Stelloo, Suzan; Linder, Simon; Nevedomskaya, Ekaterina; Valle-Encinas, Eider; de Rink, Iris; Wessels, Lodewyk F A; van der Poel, Henk; Bergman, Andries M; Zwart, Wilbert.
Afiliação
  • Stelloo S; Division of Oncogenomics, Oncode Institute, The Netherlands Cancer Institute, Amsterdam, The Netherlands.
  • Linder S; Division of Oncogenomics, Oncode Institute, The Netherlands Cancer Institute, Amsterdam, The Netherlands.
  • Nevedomskaya E; Division of Oncogenomics, Oncode Institute, The Netherlands Cancer Institute, Amsterdam, The Netherlands.
  • Valle-Encinas E; Division of Molecular Carcinogenesis, Oncode Institute, The Netherlands Cancer Institute, Amsterdam, The Netherlands.
  • de Rink I; Division of Oncogenomics, Oncode Institute, The Netherlands Cancer Institute, Amsterdam, The Netherlands.
  • Wessels LFA; Genomics Core Facility, The Netherlands Cancer Institute, Amsterdam, The Netherlands.
  • van der Poel H; Division of Molecular Carcinogenesis, Oncode Institute, The Netherlands Cancer Institute, Amsterdam, The Netherlands.
  • Bergman AM; Faculty of EEMCS, Delft University of Technology, Delft, The Netherlands.
  • Zwart W; Division of Urology, The Netherlands Cancer Institute, Antoni van Leeuwenhoek Hospital, Amsterdam, The Netherlands.
Endocr Relat Cancer ; 27(2): 67-79, 2020 Feb.
Article em En | MEDLINE | ID: mdl-31804970
Prostate cancer development and progression is largely dependent on androgen receptor (AR) signaling.

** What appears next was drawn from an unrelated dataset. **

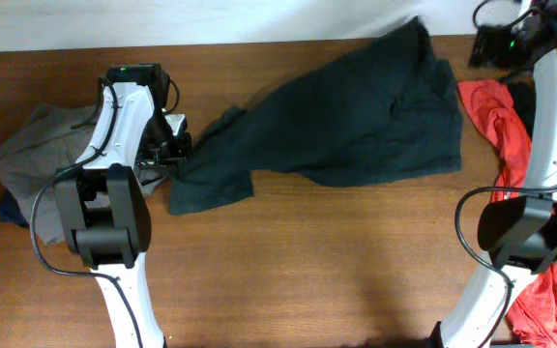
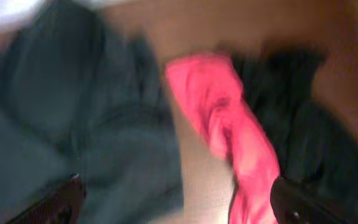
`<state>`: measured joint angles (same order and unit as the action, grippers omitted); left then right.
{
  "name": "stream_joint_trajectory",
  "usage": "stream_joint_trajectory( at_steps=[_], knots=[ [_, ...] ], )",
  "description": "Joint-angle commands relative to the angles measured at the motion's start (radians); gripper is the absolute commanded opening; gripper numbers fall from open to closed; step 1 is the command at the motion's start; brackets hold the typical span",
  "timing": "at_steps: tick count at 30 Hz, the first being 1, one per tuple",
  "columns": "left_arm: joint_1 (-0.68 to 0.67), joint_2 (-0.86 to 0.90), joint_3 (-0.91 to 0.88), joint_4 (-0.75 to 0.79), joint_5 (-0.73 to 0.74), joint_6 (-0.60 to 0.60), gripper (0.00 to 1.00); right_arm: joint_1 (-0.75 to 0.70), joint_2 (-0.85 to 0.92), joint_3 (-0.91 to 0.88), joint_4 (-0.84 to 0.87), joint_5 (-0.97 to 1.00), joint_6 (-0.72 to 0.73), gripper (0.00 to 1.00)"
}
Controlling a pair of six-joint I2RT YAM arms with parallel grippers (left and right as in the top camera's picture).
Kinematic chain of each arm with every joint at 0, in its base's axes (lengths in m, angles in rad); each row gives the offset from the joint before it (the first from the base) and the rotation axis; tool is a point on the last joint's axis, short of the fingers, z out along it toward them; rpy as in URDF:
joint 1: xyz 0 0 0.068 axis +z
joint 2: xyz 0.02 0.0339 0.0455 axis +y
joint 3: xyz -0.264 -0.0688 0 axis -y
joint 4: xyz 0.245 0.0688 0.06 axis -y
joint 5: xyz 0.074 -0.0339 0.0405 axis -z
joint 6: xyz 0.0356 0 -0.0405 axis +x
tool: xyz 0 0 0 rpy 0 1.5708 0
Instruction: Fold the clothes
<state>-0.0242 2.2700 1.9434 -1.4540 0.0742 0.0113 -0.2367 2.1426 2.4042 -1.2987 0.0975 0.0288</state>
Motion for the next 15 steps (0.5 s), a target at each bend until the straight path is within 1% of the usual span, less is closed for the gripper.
stream_joint_trajectory(
  at_steps=[1,4,7,8,9,13,14,15],
  knots=[
    [0.001,0.004,0.013,0.002,-0.011,0.019,0.01,0.007,0.009,-0.017,-0.116,-0.077,0.044,0.99],
    [0.001,0.004,0.013,0.001,-0.011,0.019,0.01,0.007,0.011,-0.1,-0.192,-0.096,0.09,0.99],
    [0.001,0.004,0.013,-0.003,-0.011,0.019,0.01,0.006,0.013,-0.251,-0.172,-0.145,0.103,0.98],
    [0.001,0.004,0.013,-0.005,-0.011,0.019,0.01,0.004,0.013,-0.353,-0.131,-0.151,0.127,0.96],
    [0.001,0.004,0.013,-0.005,-0.011,0.019,0.01,0.001,0.013,-0.416,-0.101,-0.152,0.141,0.96],
    [0.001,0.004,0.013,-0.006,-0.011,0.019,0.02,-0.021,0.013,-0.636,0.025,-0.223,0.171,0.9],
    [0.001,0.004,0.013,-0.007,-0.011,0.019,0.02,-0.035,0.013,-0.707,0.087,-0.246,0.171,0.88],
    [0.001,0.004,0.013,-0.008,-0.011,0.019,0.02,-0.043,0.013,-0.738,0.116,-0.254,0.171,0.87]
  ],
)
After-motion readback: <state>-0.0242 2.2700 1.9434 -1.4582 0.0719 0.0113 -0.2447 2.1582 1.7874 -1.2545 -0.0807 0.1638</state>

AR is a hormone-dependent transcription factor, which binds to thousands of sites throughout the human genome to regulate expression of directly responsive genes, including pro-survival genes that enable tumor cells to cope with increased cellular stress. ERN1 and XBP1 - two key players of the unfolded protein response (UPR) - are among such stress-associated genes. Here, we show that XBP1 levels in primary prostate cancer are associated with biochemical recurrence in five independent cohorts. Patients who received AR-targeted therapies had significantly lower XBP1 expression, whereas expression of the active form of XBP1 (XBP1s) was elevated. In vitro results show that AR-induced ERN1 expression led to increased XBP1s mRNA and protein levels. Furthermore, ChIP-seq analysis revealed that XBP1s binds enhancers upon stress stimuli regulating genes involved in UPR processes, eIF2 signaling and protein ubiquitination. We further demonstrate genomic overlap of AR- and XBP1s-binding sites, suggesting genomic conversion of the two signaling cascades. Transcriptomic effects of XBP1 were further studied by knockdown experiments, which lead to decreased expression of androgen-responsive genes and UPR genes. These results suggest a two-step mechanism of gene regulation, which involves androgen-induced expression of ERN1, thereby enhancing XBP1 splicing and transcriptional activity. This signaling cascade may prepare the cells for the increased protein folding, mRNA decay and translation that accompanies AR-regulated tumor cell proliferation.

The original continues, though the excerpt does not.